++++ DATA IN THIS EXERCISE

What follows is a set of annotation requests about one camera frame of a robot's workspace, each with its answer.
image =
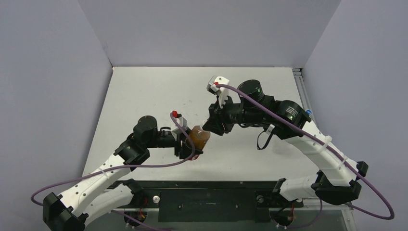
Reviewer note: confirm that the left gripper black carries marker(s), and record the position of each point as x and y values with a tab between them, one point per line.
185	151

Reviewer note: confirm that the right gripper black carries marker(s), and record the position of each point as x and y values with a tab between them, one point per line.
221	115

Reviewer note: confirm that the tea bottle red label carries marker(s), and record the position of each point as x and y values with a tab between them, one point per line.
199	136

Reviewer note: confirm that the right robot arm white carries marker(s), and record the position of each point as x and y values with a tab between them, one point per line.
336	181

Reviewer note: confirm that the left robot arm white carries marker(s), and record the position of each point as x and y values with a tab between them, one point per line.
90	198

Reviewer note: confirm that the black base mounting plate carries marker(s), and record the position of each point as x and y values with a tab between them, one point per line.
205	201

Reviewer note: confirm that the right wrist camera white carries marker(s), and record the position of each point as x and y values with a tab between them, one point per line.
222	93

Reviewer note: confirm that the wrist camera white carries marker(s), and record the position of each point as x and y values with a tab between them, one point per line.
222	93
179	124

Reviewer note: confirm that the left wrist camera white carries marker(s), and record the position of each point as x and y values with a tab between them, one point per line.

++++++++

◆ PROBLEM STATEMENT:
No picture belongs in the copy. Print every entry above exactly as it stands.

◆ WORKED SOLUTION:
What follows is a set of annotation requests about one camera frame of a robot's workspace, each with its answer.
image =
Reviewer note: confirm that the left gripper black carries marker(s), and record the position of each point as x and y values with a tab between them, one point per line.
185	151

Reviewer note: confirm that the right gripper black carries marker(s), and record the position of each point as x and y values with a tab between them, one point per line.
221	115

Reviewer note: confirm that the tea bottle red label carries marker(s), and record the position of each point as x and y values with a tab between them, one point per line.
199	136

Reviewer note: confirm that the right robot arm white carries marker(s), and record the position of each point as x and y values with a tab between them, one point per line.
336	181

Reviewer note: confirm that the left robot arm white carries marker(s), and record the position of each point as x and y values with a tab between them, one point per line.
90	198

Reviewer note: confirm that the black base mounting plate carries marker(s), and record the position of each point as x and y values with a tab between them, one point per line.
205	201

Reviewer note: confirm that the right wrist camera white carries marker(s), and record the position of each point as x and y values with a tab between them, one point per line.
222	93

Reviewer note: confirm that the wrist camera white carries marker(s), and record the position of each point as x and y values with a tab between them, one point per line.
222	93
179	124

Reviewer note: confirm that the left wrist camera white carries marker(s), and record the position of each point as x and y values with a tab between them, one point per line.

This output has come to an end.